▶ **EXERCISE OBJECTIVE**
Give back a single figure: the number of lines in the entries below that contain "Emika".
EXTRACTED INFORMATION START
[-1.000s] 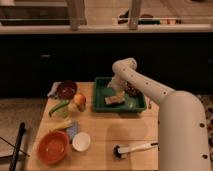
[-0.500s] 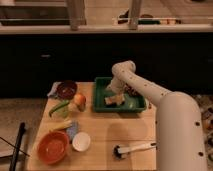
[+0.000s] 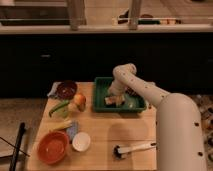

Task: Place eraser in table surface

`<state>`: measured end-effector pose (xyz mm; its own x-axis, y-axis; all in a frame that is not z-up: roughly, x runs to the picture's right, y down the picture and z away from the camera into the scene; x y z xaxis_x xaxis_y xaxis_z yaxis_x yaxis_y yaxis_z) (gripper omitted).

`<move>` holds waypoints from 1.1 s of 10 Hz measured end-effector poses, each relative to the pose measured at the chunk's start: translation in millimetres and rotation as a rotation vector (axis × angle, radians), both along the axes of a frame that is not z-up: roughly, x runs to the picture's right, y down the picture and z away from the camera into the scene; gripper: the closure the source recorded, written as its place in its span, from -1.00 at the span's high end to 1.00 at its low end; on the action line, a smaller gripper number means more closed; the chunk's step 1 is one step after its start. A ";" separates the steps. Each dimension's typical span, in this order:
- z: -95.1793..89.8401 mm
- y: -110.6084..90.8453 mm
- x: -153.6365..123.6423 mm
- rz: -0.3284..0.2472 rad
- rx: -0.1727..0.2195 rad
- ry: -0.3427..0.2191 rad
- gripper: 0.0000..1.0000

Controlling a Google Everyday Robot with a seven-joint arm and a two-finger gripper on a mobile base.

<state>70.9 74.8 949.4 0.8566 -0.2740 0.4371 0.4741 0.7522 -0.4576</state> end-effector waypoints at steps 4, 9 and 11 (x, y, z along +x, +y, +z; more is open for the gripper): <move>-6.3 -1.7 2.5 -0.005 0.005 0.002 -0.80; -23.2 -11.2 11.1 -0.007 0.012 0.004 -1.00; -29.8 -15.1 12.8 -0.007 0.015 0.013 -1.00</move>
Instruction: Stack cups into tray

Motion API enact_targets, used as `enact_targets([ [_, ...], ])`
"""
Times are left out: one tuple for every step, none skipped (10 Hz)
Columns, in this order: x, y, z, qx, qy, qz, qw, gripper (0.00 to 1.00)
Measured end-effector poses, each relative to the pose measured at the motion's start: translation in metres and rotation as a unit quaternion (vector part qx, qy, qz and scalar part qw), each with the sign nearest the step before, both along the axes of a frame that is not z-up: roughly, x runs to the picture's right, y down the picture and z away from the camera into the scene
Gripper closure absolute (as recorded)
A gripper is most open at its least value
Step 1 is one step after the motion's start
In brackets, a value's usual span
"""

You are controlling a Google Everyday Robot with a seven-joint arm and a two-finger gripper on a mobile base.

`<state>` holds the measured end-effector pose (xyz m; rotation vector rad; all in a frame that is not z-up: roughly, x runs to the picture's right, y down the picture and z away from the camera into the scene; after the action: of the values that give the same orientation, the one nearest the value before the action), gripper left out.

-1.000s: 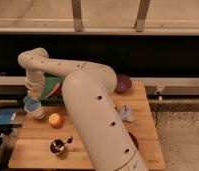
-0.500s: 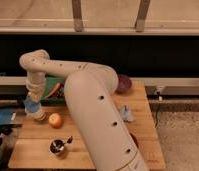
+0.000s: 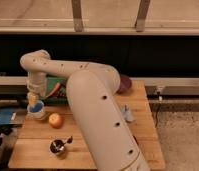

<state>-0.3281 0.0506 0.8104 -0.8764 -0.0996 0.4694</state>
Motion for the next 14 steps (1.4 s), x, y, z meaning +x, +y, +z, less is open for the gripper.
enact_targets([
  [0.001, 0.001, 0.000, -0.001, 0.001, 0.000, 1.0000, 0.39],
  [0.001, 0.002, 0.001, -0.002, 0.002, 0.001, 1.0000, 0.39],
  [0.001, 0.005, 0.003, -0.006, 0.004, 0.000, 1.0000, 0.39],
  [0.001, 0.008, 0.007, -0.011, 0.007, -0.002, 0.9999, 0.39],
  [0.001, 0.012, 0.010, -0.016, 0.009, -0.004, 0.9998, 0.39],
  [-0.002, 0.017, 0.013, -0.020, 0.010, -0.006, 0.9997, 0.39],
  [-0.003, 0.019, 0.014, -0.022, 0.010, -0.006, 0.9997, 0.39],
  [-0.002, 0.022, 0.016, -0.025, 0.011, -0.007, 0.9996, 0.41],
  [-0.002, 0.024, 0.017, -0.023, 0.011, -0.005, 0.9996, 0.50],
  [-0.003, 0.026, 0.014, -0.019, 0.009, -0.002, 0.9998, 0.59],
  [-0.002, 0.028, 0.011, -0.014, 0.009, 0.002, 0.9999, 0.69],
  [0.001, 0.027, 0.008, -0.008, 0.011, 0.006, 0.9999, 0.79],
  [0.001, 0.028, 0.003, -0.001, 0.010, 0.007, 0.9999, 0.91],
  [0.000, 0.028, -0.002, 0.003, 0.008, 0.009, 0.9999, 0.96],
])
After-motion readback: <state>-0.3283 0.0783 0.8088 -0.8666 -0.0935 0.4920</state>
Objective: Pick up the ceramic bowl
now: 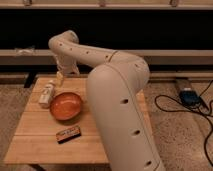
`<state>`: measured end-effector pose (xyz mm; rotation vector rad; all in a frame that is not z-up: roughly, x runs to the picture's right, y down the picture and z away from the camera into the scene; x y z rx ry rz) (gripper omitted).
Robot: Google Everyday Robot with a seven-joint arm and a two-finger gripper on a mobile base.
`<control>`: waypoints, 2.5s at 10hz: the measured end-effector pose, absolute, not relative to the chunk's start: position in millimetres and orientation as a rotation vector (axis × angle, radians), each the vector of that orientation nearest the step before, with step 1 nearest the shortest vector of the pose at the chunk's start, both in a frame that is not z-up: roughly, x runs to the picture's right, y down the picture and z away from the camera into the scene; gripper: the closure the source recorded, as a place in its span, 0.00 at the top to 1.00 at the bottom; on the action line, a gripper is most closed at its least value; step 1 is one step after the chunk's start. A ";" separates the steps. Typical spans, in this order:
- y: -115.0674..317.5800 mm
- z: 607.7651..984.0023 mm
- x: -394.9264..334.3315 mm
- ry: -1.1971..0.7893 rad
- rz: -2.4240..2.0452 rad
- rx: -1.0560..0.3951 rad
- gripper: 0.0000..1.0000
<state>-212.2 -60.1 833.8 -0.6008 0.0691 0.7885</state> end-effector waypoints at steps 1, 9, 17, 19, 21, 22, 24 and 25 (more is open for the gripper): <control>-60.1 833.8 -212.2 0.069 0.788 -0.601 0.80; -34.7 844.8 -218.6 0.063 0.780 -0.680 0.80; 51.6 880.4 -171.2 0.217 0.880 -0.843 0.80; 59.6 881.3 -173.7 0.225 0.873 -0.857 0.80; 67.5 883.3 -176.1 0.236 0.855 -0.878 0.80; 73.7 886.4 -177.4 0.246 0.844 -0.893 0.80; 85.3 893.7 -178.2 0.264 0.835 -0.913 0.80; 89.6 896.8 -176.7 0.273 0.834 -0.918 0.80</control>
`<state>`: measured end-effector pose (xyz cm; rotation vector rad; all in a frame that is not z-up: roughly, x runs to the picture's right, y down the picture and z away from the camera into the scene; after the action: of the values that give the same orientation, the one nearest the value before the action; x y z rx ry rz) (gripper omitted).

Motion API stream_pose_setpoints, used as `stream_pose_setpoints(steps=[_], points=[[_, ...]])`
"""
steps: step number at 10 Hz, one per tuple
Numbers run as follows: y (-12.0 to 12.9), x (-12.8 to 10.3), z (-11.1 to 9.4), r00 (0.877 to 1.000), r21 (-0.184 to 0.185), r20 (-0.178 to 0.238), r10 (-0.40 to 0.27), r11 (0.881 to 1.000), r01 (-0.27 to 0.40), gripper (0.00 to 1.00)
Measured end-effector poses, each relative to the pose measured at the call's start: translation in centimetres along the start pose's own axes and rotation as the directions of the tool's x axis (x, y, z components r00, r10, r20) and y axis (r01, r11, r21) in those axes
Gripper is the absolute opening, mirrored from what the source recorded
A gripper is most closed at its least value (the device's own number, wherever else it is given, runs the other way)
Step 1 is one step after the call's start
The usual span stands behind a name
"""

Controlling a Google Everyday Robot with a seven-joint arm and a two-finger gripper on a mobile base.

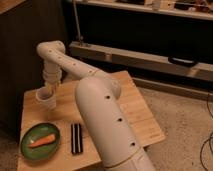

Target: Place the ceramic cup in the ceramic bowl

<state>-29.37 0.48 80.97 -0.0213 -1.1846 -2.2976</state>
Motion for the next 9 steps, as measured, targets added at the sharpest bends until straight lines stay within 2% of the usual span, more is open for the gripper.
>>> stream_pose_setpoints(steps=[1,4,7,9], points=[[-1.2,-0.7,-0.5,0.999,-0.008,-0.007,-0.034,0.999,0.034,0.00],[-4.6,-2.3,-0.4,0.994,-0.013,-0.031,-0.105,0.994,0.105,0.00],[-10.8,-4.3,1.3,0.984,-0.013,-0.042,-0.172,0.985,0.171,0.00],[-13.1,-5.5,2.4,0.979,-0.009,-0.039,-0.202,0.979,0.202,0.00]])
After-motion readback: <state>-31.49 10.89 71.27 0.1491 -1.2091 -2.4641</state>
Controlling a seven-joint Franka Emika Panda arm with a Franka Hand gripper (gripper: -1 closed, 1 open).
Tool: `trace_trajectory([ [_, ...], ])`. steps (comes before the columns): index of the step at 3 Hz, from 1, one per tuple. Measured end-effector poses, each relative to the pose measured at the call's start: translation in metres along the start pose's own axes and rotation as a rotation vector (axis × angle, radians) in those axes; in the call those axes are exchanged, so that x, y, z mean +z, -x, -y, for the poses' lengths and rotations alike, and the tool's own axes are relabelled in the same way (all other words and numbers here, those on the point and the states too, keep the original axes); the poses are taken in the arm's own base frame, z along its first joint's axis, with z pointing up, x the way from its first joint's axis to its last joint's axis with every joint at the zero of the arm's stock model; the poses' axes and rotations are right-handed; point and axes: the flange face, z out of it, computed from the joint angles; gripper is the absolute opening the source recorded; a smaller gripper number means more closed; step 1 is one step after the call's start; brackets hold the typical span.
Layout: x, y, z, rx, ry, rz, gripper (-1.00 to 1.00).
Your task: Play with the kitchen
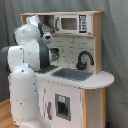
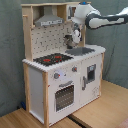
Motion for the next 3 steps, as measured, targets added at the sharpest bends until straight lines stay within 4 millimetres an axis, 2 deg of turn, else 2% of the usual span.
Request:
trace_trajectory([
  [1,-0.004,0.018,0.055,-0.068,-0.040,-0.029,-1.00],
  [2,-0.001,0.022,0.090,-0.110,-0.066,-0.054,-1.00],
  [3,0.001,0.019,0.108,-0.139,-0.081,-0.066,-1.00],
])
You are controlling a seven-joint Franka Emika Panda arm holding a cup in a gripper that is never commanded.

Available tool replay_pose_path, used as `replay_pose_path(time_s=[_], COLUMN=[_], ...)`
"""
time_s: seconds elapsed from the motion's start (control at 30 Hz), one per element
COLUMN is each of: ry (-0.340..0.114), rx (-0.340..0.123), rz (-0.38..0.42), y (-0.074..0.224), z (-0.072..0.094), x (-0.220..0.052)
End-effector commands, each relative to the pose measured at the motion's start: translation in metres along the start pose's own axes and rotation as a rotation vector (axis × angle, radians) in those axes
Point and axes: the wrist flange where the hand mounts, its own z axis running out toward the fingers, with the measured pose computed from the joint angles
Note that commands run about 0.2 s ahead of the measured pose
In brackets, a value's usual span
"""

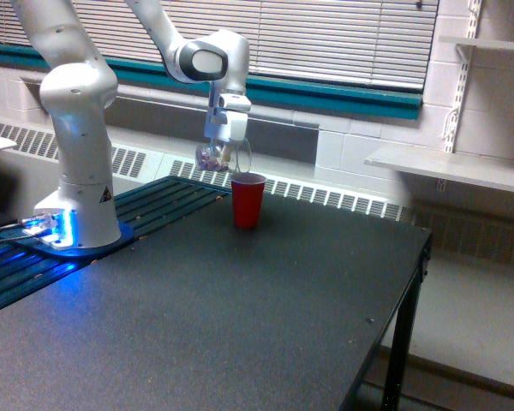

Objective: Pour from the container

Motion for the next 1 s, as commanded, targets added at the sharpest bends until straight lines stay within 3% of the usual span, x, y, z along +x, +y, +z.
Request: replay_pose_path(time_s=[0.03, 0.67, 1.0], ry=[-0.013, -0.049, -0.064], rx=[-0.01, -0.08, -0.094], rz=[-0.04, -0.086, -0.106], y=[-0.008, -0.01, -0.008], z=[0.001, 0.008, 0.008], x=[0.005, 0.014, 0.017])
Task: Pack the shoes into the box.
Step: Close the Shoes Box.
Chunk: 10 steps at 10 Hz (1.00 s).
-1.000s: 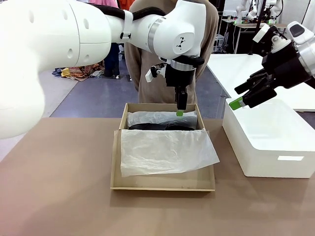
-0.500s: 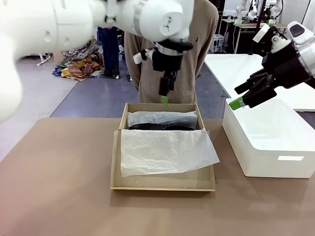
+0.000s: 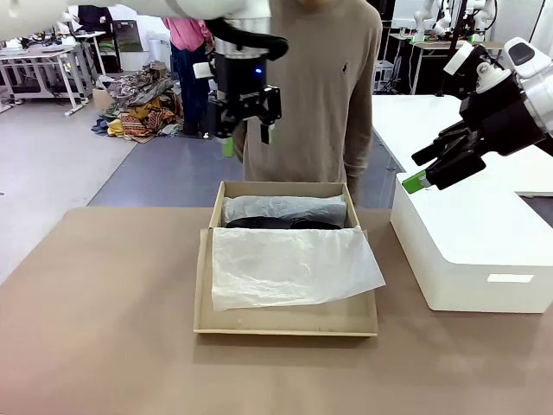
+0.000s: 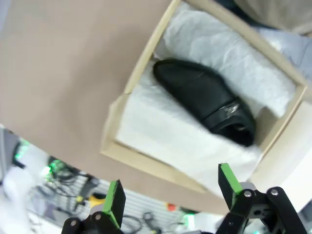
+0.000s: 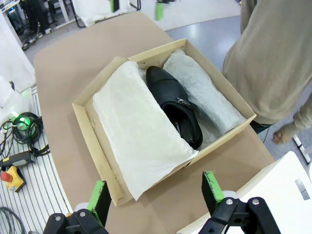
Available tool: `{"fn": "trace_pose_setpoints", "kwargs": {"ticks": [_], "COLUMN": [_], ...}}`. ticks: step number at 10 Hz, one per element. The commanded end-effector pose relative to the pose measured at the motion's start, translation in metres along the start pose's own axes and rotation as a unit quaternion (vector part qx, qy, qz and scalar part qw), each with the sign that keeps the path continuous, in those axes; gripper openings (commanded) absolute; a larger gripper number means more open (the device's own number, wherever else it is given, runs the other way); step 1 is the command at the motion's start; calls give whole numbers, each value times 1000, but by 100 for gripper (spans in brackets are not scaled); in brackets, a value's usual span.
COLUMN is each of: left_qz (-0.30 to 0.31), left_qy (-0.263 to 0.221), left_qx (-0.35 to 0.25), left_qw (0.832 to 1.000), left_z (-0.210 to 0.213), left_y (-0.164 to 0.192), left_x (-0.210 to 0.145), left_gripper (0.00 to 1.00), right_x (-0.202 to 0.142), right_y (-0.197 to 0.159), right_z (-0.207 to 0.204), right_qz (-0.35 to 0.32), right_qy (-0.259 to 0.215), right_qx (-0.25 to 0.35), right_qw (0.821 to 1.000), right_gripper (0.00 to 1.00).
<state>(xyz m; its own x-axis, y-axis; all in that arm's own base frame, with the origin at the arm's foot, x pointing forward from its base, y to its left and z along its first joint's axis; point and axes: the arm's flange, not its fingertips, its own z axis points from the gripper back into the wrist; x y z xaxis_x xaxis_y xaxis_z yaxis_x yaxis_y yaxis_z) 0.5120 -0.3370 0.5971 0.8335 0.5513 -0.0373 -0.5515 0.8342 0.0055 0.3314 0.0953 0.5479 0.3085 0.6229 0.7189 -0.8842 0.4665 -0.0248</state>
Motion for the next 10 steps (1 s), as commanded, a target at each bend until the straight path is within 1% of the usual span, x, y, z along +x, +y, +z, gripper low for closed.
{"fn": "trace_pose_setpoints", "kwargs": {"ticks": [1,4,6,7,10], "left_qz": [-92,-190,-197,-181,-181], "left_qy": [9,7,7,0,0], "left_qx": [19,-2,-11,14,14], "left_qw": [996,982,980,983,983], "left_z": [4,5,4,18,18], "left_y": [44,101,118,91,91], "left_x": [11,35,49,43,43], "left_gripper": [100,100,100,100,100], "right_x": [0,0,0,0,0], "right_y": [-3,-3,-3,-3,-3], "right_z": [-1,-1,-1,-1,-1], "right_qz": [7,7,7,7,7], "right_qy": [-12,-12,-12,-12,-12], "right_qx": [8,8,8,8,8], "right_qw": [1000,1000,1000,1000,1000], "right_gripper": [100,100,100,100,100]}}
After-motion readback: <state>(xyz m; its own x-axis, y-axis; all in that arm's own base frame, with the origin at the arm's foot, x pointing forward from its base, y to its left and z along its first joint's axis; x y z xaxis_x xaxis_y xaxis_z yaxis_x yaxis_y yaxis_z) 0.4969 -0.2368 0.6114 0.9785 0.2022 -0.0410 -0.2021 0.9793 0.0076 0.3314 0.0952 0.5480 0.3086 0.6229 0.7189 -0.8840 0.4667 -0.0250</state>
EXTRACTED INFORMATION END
▶ **OUTPUT FOR THIS TASK**
2